Sorry long rant warning.

OK, so 2 weeks ago our 2 ds entered the must-feared, much-malagned German school system.

One thing I have learnt is that to do well, you really need to know the system. We are brand new to it, we don't know it. Ds1 is about to enter a notoriously difficult and crucial year, where the pupils have to do well the whole year to get into grammar school. For foreigners it's especially difficult.

Last night there was a parent's evening specifically to explain the bavarian school system to all parents whose children are about to start this difficult year. I told dh I wanted him to go, as his German is miles better than mine. Normally all school stuff gets passed to me.

Anyway, he moaned so so so much, but agreed to do it. Made a huge drama at leaving work early (after 7pm) for the 7.30 parent's evening. He goes (much moaning) only to return 15 minutes later.

wtf??

So it turns out the location had changed. Several other parents hadn't known, so many were outside the school till they found out (no note on the school doors or anything) so the other parents piled into various cars and went to the new location (in neighbouring village) He was also offered a lift but he refused - no way was he going to all that trouble, getting in a car with shock people he didn't know and be dependent on a lift back.
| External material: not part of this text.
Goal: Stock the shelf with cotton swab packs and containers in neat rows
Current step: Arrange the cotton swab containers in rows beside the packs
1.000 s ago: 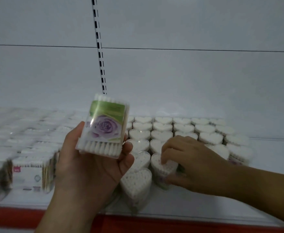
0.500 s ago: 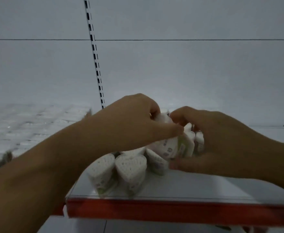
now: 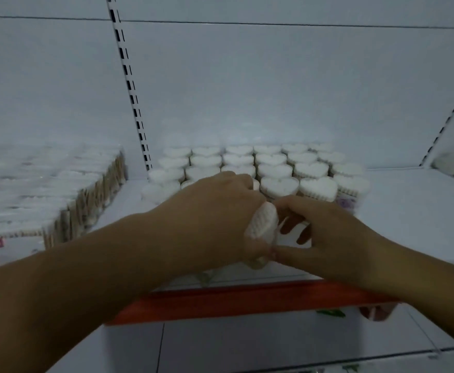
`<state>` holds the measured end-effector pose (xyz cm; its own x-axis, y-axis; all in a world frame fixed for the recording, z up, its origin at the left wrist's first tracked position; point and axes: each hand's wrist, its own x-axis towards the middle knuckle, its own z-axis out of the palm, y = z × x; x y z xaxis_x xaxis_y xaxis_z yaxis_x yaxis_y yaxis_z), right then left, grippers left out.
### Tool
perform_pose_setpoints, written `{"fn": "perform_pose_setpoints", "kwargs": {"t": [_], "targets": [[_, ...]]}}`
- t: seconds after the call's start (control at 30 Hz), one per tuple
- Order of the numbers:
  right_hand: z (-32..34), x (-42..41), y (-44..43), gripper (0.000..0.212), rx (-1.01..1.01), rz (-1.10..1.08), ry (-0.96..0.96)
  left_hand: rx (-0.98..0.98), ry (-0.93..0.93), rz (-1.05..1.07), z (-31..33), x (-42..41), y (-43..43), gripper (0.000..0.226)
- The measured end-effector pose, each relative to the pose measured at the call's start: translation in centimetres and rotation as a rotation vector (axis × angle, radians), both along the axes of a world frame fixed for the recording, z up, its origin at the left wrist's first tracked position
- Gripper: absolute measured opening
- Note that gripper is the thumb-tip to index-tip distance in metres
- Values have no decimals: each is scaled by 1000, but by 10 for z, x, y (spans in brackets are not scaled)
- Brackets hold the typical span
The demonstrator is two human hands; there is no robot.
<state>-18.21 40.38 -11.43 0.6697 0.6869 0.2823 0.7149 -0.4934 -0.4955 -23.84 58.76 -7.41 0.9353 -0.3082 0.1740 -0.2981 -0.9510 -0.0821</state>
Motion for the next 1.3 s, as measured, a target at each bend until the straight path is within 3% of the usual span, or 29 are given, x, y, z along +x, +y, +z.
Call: {"fn": "perform_pose_setpoints", "kwargs": {"t": [0.13, 0.27, 0.4, 0.47, 0.63, 0.77, 0.97, 1.1, 1.3], "targets": [[-1, 4, -12, 33, -22, -5, 86, 50, -48, -83, -18, 0, 0, 51], [-1, 11, -29, 19, -46, -19, 61, 89, 47, -43, -20, 2, 5, 74], [9, 19, -73, 4, -36, -82, -242, 148, 180, 60, -5, 2, 0, 117], [15, 29, -108, 7, -129, -90, -419, 132, 168, 69, 7, 8, -19, 123], [26, 75, -230, 34, -381, -268, -471, 0, 158, -64, 34, 68, -138, 111], [34, 103, -348, 60, -556, -499, -336, -7, 262, -146, 32, 135, -256, 85], [30, 98, -490, 61, -399, -713, -168, -122, 280, -308, 18, 198, -399, 73], [20, 93, -549, 48, -323, -709, -245, -106, 240, -376, 3, 220, -470, 64], [-2, 121, -588, 38, -117, -730, -258, -304, 238, -458, -2, 252, -535, 45]]}}
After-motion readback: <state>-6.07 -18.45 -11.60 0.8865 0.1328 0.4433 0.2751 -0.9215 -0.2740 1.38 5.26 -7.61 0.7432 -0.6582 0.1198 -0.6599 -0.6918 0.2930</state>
I am really seriously fucked off with him. He made such a fuss about the trouble of going, then didn't even bother going. It was probably really important information we really needed to know. And we look like slack parents who don't even bother to turn up to parent's evenings. angry

To add to my annoyance, we got an email a few days ago, subject being swine flu. I couldn't fully understand it, so forwarded it to dh, he half read it and said it was about swine flu (which it started off being, but later mentioned the venue change)

So, the obvious solution is I just don't ask him to help with his kids' education anymore in typical man stylee to get woman to do all the work. But he speaks better german, and why shouldn't he do something? So how do I cope with future events? Knowing at the 1st hiccup he'll give up and not bother?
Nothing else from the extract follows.